I've discovered through necessity of dealing with some of the daily grind that things are easier after the first time. I just find that I'm not prepared for how difficult so many of the "firsts" are going to be.
Tuesday, November 18, 2008
Subscribe to:
Post Comments (Atom)
2 comments:
The firsts are always the hardest. It will get better but to be totally honest there will be times where something just touches you and no matter how long its been you will feel a deep sadness and give in to healing, cleaning tears. It doesn't happen as often as time goes by but just when you think you could not ever cry again something will hit you and wow. Samuel has been gone now over 8 years and this past weekend I was on a religious retreat and during communion they sang the song that was song at Samuel's funeral. I hadn't heard "You are My All in All" in awhile and as soon as the first chords were strummed on the guitar I recognized the song and my heart just couldn't stop the tears that flowed fast and furious. So as long as you know it will hit without warning then just don't worry about what others around you are thinking just give into a good cry.
I have been reading about you and your boys and I know this is somewhat unrelated but I understand about the firsts and how sometimes you may just start crying and not realize why until you stop and are crying and hear the song that is playing or a part of someone’s conversation. The hardest first for me was the first father daughter dance I was expected to sit through at a wedding reception for a childhood friend of my husband. It was years after my dad passed and 20 days after my wedding. The song they chose was Tim McGraw’s My Little Girl that song came out just before he passed I thought of him instantly, just after he passed was when the song was most popular.
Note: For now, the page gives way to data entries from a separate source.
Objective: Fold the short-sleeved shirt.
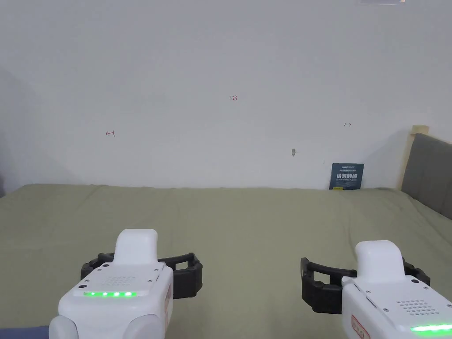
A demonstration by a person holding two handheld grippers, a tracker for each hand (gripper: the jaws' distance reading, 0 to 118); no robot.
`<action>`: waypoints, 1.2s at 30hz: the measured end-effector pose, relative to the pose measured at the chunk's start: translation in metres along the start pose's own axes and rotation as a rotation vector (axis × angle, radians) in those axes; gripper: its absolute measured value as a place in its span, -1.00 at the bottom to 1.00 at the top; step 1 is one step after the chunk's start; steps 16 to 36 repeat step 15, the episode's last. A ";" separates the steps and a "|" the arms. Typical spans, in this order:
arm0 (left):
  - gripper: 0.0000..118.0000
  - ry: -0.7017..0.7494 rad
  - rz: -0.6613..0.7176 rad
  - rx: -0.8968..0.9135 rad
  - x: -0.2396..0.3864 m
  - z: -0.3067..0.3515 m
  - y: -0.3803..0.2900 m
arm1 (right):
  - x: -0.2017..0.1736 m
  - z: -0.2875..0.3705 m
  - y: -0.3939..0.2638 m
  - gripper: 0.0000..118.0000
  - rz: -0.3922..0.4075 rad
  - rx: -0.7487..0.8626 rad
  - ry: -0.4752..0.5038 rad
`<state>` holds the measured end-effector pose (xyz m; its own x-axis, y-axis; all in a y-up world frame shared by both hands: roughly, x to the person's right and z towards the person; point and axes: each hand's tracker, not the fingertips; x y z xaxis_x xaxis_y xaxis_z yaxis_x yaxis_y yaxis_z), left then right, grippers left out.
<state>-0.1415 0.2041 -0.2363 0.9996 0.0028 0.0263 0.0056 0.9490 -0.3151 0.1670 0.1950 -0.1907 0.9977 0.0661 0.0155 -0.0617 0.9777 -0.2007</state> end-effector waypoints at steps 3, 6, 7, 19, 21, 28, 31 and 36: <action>1.00 0.001 -0.001 0.003 0.001 0.001 0.000 | 0.001 0.000 0.000 1.00 -0.001 -0.003 0.000; 1.00 0.003 -0.003 -0.006 0.002 0.000 0.001 | 0.001 0.000 -0.001 1.00 0.001 0.000 0.000; 1.00 0.003 -0.004 -0.007 0.003 0.002 0.002 | 0.001 0.000 -0.001 1.00 0.001 -0.001 0.000; 1.00 0.005 -0.009 0.002 0.005 0.004 0.004 | 0.002 0.000 0.000 1.00 -0.005 0.003 0.003; 1.00 0.005 -0.009 0.002 0.005 0.004 0.004 | 0.002 0.000 0.000 1.00 -0.005 0.003 0.003; 1.00 0.005 -0.009 0.002 0.005 0.004 0.004 | 0.002 0.000 0.000 1.00 -0.005 0.003 0.003; 1.00 0.005 -0.009 0.002 0.005 0.004 0.004 | 0.002 0.000 0.000 1.00 -0.005 0.003 0.003; 1.00 0.005 -0.009 0.002 0.005 0.004 0.004 | 0.002 0.000 0.000 1.00 -0.005 0.003 0.003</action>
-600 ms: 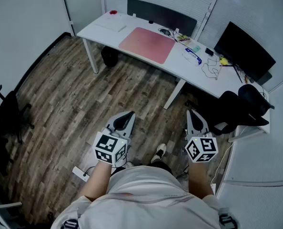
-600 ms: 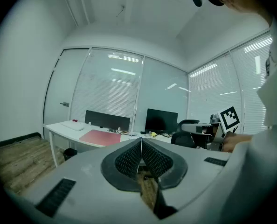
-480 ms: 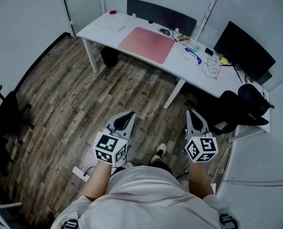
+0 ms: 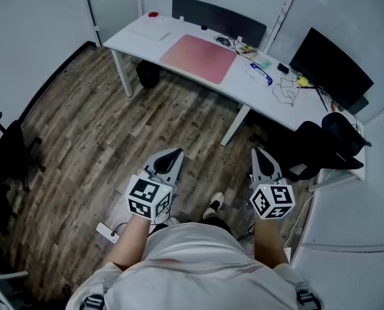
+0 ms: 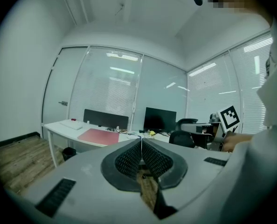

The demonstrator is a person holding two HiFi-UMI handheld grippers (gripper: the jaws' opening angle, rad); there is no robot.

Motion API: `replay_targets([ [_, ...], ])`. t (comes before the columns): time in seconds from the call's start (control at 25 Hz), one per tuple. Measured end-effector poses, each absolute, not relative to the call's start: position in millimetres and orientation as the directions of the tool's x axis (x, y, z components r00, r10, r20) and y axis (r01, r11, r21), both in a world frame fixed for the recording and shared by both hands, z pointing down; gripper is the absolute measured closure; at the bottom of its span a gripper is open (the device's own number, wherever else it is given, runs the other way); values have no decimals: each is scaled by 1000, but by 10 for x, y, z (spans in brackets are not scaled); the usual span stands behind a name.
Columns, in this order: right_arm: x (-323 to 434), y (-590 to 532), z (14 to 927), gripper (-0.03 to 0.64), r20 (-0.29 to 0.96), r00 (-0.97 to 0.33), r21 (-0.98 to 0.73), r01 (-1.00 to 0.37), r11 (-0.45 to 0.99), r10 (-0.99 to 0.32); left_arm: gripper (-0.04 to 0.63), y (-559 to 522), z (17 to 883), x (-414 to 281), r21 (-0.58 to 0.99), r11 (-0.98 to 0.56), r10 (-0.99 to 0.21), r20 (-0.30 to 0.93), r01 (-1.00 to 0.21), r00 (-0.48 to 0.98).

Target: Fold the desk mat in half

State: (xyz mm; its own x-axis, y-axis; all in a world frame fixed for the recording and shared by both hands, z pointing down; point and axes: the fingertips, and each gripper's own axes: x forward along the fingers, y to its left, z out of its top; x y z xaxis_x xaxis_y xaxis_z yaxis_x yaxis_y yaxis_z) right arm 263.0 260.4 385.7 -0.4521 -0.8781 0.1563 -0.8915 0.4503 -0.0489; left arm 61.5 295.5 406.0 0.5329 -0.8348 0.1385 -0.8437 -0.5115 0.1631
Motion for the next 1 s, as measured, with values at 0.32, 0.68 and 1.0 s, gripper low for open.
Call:
replay_targets([
  [0.32,2646,2599,3879,568,164,-419,-36,-907,419,-893,580,2988,4054,589,165,-503,-841,133,-848,525],
  [0.68,2426,2555,4070,566,219,-446,-71,-894,442,-868,580,3042,4209,345,203,-465,-856,148,-862,496],
  [1.0,2276,2140,4078,566,228,-486,-76,-873,482,-844,580,2697,4242,237,210,-434,-870,154,-876,468],
])
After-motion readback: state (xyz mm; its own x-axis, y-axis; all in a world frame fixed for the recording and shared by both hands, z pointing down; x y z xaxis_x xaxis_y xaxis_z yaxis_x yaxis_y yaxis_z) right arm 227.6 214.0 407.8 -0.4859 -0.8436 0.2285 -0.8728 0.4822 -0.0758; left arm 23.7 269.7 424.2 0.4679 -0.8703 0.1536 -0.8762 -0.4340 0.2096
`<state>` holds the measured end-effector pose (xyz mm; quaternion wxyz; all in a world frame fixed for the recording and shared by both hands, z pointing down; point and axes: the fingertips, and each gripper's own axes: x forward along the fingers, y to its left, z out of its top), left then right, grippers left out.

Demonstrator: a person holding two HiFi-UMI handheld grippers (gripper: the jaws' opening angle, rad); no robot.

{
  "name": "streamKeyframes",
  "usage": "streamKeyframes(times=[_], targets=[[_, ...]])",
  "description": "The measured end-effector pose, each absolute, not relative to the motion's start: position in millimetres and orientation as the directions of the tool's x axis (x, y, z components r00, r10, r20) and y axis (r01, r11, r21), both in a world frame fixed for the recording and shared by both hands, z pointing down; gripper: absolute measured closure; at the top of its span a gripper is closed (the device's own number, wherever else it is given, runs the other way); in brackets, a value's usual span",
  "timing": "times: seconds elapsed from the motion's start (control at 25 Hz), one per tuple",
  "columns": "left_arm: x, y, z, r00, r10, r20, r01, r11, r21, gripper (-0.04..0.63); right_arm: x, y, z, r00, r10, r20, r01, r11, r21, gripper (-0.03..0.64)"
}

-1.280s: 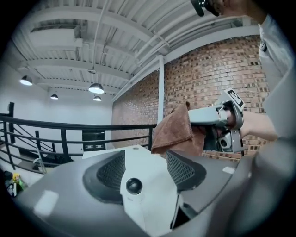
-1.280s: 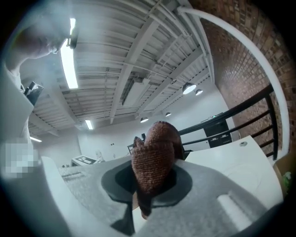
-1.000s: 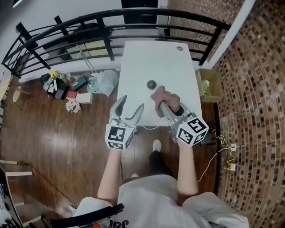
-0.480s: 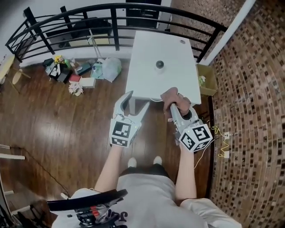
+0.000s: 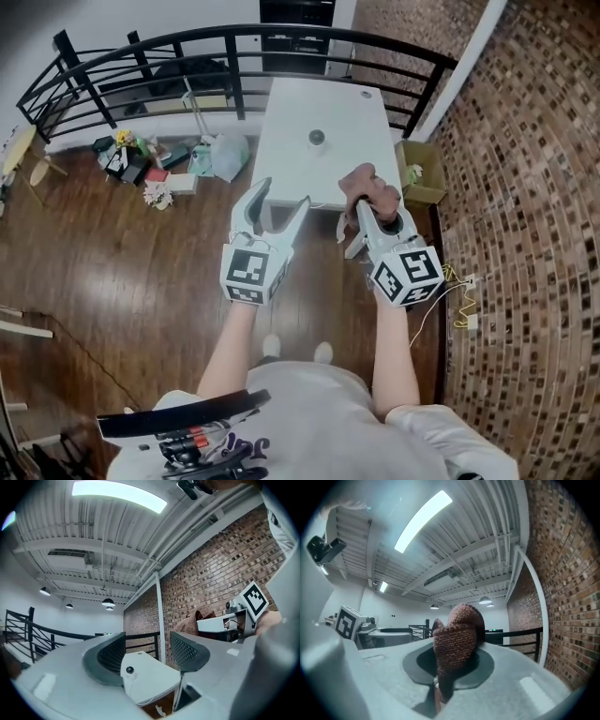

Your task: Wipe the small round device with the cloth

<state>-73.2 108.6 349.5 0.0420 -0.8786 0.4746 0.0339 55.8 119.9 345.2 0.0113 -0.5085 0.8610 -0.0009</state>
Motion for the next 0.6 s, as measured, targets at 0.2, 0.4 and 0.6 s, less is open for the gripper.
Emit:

It had been months since I heard that son and at this wedding they did not announce what the song was but all it took was 5 notes and I was in tears trying to sit politely the my wonderful husband asks do we need to step outside. I nod and he excuses us from the table. I could still hear the song but I did not have to cry in front of everyone at the table. When we return, everyone wanted to know what was wrong and so he explained briefly so I would not start crying again. Take care and I hope little crew keeps fighting strong. I believe that if Dex is such a strong spirt like you described crew is never alone if he needs comfort and Dex is helping him through this battle for life. In addition, the way I see it crying is not a sign of weakness; weakness is refusing to cry when you need to.